When you write tests with mocks you almost always at some point end up with tests that test your mocks lol, and tests that test that you wrote the tests you think you wrote -- not the software itself.

I’ve never been thrilled by tests that rely on mocking — it usually means you need to re-express your module interface boundary.

Mocks for me fall into the class of software I affectionately call “load-bearing paint.” It’s basically universally the wrong tool for any given job but that really doesn’t stop people. Putting in a data class or similar model object and a delegate is usually sufficient and a much better tool.

> It’s basically universally the wrong tool for any given job but that really doesn’t stop people.

I find mocks useful for testing conditions that are on the periphery and would be a decent amount of trouble to set up. For instance, if I have a REST controller that has a catch all for exceptions that maps everything to a 500 response, I want a test that will cause the DAO layer to throw an exception and test that the rest of the "real stack" will do the translation correctly. A mock is the easiest way to accomplish that.

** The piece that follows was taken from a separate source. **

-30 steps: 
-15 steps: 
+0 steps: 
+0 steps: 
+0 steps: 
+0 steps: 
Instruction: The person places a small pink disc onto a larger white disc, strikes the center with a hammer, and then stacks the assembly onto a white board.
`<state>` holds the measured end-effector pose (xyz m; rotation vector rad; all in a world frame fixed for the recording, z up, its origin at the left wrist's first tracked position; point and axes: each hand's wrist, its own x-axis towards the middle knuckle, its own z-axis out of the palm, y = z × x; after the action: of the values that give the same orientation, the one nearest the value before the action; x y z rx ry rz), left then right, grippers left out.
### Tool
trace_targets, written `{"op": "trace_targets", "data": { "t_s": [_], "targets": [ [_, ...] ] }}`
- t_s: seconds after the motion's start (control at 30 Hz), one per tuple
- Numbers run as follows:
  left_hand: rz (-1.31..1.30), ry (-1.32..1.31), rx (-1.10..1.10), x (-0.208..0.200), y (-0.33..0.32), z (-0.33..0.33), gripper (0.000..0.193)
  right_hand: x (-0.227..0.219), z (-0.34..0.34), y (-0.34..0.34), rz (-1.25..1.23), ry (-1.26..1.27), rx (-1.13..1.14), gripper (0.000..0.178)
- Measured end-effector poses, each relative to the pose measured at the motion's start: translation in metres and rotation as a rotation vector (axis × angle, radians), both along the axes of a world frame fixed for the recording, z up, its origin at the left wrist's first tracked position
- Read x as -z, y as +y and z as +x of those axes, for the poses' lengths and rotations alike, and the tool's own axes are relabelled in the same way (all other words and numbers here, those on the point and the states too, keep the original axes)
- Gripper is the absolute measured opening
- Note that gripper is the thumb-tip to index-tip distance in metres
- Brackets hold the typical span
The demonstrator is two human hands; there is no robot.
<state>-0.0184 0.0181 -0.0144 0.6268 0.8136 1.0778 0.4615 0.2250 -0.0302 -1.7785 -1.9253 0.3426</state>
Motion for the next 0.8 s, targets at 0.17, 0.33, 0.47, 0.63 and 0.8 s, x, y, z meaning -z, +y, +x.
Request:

  • I agree. I will mock 3rd party APIs sometimes so I can test that my system correctly handles failures. For example, what if I get a 500 response from the API? With my mock I can easily make that happen. If I was using the actual API, I would have no way of forcing a 500 to happen.

I agree that if you need to write mocks, it's likely that your interfaces are poorly defined. This is one of the claimed benefits of test driven development - writing the tests first forces you to design the code in a way that cleanly separates modules so they can be tested.

  • You have to mock/fake when modules call dependencies.

    Your way means you only ever have siblings. With an orchestrator pulling results out of one module and pushing it into another.